EXERCISE GOAL
Retype each line of the listing below, word for word.

INFORMATION SHOWN

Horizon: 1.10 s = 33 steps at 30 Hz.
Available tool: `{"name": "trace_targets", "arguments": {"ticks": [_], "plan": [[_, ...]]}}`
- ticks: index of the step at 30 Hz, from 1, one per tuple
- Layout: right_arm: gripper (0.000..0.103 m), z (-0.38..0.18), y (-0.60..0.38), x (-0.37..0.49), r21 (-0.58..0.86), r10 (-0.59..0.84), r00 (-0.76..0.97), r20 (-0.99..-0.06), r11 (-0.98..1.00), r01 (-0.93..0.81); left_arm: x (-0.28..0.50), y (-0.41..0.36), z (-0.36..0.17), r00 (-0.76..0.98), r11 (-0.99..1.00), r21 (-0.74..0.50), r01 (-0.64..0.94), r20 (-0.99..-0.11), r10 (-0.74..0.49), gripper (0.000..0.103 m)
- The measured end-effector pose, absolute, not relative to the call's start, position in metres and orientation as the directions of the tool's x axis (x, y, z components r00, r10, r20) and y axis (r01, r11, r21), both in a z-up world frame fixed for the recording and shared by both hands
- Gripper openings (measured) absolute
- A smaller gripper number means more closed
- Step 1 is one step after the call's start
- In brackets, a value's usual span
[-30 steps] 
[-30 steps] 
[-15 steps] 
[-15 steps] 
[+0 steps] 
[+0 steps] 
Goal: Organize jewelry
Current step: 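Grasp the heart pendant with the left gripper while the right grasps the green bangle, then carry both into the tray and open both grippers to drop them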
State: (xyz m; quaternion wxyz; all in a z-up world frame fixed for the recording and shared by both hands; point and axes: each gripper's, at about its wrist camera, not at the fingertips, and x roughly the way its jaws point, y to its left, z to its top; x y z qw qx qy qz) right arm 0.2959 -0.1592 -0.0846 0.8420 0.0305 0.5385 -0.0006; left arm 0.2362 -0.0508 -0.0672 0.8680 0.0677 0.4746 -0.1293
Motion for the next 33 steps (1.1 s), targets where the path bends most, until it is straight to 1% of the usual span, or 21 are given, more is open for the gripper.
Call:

YOUR SOLUTION
Horizon: 1.10 s = 33 steps at 30 Hz.
Available tool: `{"name": "trace_targets", "arguments": {"ticks": [_], "plan": [[_, ...]]}}`
- ticks: index of the step at 30 Hz, from 1, one per tuple
- Layout: right_arm: gripper (0.000..0.103 m), z (-0.38..0.18), y (-0.60..0.38), x (-0.37..0.49), r21 (-0.58..0.86), r10 (-0.59..0.84), r00 (-0.76..0.97), r20 (-0.99..-0.06), r11 (-0.98..1.00), r01 (-0.93..0.81); left_arm: x (-0.28..0.50), y (-0.41..0.36), z (-0.36..0.17), r00 (-0.76..0.98), r11 (-0.99..1.00), r21 (-0.74..0.50), r01 (-0.64..0.94), r20 (-0.99..-0.11), r10 (-0.74..0.49), gripper (0.000..0.103 m)
- The measured end-effector pose, absolute, not relative to the call's start, position in metres and orientation as the directions of the tool's x axis (x, y, z components r00, r10, r20) and y axis (r01, r11, r21), both in a z-up world frame fixed for the recording and shared by both hands
- Gripper openings (measured) absolute
- A smaller gripper number means more closed
- Step 1 is one step after the call's start
- In brackets, a value's usual span
[-30 steps] 
[-30 steps] 
[-15 steps] 
[-15 steps] 
[+0 steps] 
[+0 steps] 
Goal: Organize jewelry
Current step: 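Grasp the heart pendant with the left gripper while the right grasps the green bangle, then carry both into the tray and open both grippers to drop them
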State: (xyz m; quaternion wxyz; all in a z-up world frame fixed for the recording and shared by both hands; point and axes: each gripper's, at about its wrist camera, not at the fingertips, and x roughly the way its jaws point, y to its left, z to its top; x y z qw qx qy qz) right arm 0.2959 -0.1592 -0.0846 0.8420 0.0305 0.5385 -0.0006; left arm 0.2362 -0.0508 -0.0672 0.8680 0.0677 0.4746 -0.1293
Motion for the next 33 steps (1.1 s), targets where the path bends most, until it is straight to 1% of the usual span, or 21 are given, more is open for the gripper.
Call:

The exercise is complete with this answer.